--- PROBLEM STATEMENT ---
Instruction for the data below: set down exactly the lines from the line with "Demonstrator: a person" to the line with "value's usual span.", inclusive, and no others.

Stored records
★ ★ ★ ★ ★

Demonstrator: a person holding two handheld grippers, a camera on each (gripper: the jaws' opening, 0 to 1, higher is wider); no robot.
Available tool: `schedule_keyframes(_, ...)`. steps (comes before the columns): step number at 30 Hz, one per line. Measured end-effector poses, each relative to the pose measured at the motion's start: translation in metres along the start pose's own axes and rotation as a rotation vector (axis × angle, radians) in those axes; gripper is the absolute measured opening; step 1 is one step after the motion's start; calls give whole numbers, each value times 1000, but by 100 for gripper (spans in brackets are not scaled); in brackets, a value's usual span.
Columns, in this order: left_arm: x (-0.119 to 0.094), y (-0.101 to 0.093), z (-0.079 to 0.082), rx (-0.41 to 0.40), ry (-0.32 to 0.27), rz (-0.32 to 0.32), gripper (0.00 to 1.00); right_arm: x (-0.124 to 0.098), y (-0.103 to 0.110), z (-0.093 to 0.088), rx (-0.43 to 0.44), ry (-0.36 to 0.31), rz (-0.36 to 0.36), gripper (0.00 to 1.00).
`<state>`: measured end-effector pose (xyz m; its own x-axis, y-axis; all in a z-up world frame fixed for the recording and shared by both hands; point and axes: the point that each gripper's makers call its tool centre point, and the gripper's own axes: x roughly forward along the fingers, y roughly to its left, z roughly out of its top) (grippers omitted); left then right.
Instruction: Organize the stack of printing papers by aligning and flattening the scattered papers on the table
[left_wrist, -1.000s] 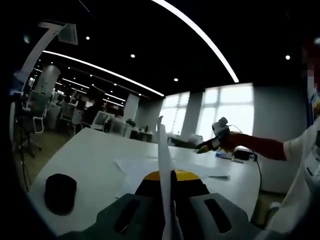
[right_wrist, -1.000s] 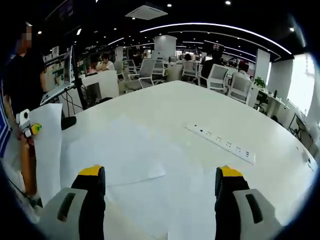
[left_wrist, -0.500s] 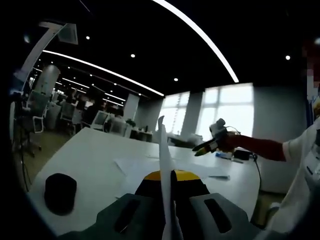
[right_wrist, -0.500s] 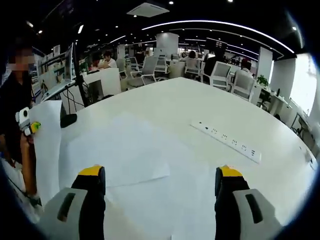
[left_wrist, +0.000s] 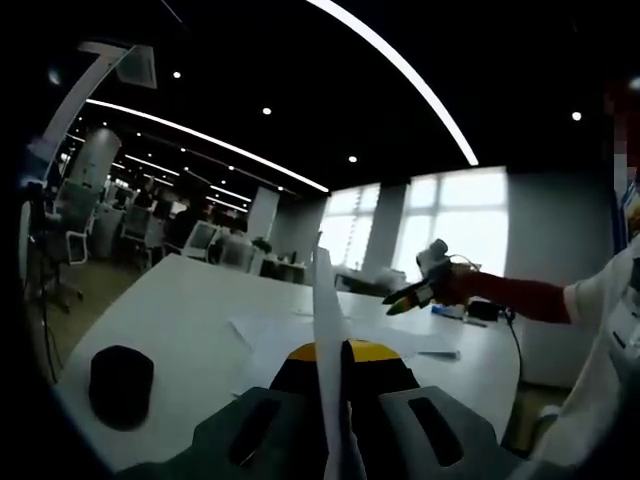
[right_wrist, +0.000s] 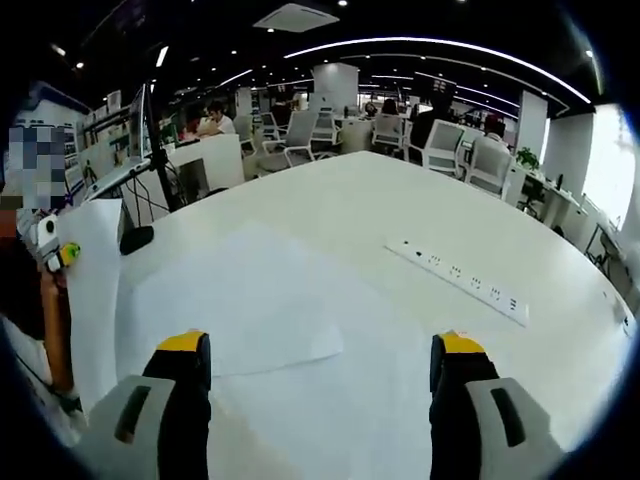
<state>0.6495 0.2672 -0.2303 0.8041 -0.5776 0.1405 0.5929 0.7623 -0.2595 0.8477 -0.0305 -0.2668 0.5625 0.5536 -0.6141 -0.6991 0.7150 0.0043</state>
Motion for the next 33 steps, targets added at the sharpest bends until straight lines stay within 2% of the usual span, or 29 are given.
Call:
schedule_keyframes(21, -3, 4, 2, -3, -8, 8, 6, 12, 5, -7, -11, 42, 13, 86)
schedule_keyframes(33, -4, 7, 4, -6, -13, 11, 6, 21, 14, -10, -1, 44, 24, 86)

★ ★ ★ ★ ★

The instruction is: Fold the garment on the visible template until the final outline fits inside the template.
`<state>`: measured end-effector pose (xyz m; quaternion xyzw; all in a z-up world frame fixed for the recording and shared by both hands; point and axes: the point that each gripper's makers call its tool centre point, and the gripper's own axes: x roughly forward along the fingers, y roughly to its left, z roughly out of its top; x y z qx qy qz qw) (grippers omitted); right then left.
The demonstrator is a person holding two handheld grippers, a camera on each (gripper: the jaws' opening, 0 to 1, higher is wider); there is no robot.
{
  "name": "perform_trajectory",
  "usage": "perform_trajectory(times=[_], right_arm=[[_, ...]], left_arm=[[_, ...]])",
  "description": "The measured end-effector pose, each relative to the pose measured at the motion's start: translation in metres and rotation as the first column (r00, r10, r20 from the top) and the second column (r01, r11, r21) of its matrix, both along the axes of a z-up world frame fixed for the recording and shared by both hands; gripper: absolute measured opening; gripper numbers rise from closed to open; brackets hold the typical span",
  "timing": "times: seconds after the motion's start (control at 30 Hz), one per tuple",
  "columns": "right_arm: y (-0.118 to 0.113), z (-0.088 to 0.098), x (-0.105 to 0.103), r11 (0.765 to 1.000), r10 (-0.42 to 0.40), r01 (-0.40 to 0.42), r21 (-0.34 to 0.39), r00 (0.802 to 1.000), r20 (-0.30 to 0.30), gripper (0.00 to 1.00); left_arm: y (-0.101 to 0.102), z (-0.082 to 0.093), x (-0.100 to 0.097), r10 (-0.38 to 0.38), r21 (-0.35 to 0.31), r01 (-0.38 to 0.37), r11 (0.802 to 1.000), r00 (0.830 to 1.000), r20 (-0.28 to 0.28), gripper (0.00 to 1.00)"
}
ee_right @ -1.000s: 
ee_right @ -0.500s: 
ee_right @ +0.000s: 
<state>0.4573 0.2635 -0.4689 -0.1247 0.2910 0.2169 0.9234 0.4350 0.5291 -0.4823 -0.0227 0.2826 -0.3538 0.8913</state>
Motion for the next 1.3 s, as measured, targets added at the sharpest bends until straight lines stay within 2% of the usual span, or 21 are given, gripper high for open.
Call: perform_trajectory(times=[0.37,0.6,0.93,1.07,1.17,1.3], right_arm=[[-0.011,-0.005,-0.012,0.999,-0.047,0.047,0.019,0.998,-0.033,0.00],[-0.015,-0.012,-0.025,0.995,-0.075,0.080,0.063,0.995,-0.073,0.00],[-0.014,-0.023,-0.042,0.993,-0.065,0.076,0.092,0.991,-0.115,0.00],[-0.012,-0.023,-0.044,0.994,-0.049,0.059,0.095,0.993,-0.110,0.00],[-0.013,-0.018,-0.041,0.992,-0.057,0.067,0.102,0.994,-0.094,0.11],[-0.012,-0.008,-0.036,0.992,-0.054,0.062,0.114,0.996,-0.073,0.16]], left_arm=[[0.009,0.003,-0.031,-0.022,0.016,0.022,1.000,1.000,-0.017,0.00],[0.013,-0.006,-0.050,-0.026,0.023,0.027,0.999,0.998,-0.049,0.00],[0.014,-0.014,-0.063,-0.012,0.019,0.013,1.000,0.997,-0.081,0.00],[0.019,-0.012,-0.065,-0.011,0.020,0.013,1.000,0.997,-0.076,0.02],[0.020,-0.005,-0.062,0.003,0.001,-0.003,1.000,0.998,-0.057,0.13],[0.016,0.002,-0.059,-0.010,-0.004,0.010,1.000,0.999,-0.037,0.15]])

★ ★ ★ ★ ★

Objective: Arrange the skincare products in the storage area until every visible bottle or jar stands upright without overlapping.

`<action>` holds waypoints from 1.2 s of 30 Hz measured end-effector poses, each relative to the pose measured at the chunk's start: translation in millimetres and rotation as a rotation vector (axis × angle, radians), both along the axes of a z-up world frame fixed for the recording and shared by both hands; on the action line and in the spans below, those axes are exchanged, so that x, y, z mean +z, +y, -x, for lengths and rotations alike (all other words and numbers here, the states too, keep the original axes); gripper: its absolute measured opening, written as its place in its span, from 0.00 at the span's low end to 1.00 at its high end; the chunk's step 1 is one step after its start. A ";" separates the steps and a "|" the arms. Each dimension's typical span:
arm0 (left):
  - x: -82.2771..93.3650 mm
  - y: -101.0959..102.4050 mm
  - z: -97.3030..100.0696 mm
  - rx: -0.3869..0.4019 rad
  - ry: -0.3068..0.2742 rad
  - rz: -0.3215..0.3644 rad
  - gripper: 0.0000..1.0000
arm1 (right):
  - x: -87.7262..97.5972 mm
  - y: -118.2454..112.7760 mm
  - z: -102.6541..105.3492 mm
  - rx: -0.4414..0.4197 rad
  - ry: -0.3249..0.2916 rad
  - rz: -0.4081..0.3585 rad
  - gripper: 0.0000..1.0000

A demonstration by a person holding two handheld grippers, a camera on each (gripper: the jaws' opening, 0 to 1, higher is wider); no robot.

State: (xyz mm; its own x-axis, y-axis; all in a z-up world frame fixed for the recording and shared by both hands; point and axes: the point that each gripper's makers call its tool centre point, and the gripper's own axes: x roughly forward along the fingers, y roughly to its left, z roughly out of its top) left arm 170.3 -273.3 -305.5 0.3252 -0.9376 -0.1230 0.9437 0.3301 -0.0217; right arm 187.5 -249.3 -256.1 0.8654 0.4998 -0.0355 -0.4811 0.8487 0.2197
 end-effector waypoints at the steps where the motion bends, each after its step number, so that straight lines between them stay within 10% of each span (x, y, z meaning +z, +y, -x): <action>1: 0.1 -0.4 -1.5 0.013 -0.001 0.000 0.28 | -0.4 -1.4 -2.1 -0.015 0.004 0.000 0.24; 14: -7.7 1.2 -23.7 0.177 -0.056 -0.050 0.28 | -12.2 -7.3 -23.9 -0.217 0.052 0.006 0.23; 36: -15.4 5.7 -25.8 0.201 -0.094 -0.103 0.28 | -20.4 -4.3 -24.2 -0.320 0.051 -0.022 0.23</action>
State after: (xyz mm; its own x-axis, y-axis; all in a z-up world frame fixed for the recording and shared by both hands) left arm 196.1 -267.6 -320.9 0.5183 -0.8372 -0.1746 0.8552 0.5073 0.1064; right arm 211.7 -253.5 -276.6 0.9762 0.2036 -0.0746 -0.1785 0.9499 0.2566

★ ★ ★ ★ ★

--- SOLUTION TO THE EXERCISE ---
Demonstrator: a person holding two handheld grippers, a camera on each (gripper: the jaws' opening, 0 to 1, higher is wider); no robot.
Available tool: `schedule_keyframes(_, ...)`. steps (comes before the columns): step number at 30 Hz, one per line. Measured end-effector poses, each relative to the pose measured at the motion's start: translation in metres along the start pose's own axes and rotation as a rotation vector (axis × angle, radians) in those axes; gripper is the absolute measured opening; step 1 is one step after the motion's start; calls give whole numbers, each value times 1000, but by 100 for gripper (spans in brackets are not scaled); in brackets, a value's usual span.

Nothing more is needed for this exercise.